Not winning a trivia game? It means I need to read and learn more.

Not winning at chess? Time to read and practice more until I get better at the theories of various masters.

I don't like random games, either. Too many "fun" games are based solely on luck. I'm not interested in luck. You can't master and win luck.

With the desire to solve and win, I'm not the least bit "fun" when playing games.

Over the years, I have tried to develop my own games. These were not random things. I mapped out alternatives to chess and checkers when I was in elementary school. Movements were dictated by the square of the board, with pieces all the same. The idea was to create logical patterns that could be mastered.

I enjoy darts. Again, it is about mastery. Skill matters, but I don't have to be a great athlete to participate. You can easily try to best yourself, constantly, until you are capable of near-perfect aim.

The perfect game is one I can master alone, or against a computer. My mind against the patterns.

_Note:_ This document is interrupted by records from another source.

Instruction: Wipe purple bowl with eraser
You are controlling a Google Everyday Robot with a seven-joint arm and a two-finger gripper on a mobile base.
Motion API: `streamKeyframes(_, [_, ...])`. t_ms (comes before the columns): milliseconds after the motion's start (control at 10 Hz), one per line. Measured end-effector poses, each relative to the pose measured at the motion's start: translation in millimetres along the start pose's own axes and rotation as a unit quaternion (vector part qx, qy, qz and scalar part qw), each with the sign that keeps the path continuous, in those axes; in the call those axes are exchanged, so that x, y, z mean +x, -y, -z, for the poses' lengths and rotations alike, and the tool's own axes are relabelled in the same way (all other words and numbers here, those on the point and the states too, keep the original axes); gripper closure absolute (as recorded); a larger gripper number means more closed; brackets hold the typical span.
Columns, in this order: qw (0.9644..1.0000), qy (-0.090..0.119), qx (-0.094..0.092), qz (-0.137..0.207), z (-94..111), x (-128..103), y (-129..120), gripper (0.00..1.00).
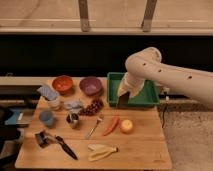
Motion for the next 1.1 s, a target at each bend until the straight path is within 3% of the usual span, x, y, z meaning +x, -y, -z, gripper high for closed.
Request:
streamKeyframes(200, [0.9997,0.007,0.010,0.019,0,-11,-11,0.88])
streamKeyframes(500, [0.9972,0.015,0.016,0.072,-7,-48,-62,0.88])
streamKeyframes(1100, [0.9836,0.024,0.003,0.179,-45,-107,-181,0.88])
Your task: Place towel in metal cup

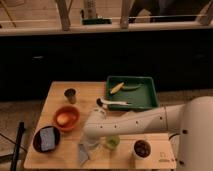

We own a Nintendo DS and the games we have purchased: crossword puzzles, brain games, word games, and chess. Not a single "video game" to my knowledge. I do like PacMan, but that's a puzzle with a pattern. I am not interested in violent games or randomness.

People don't enjoy playing games with me because I am unlikely to be enjoying the social aspects of the game — I'm entirely focused on beating the game's design.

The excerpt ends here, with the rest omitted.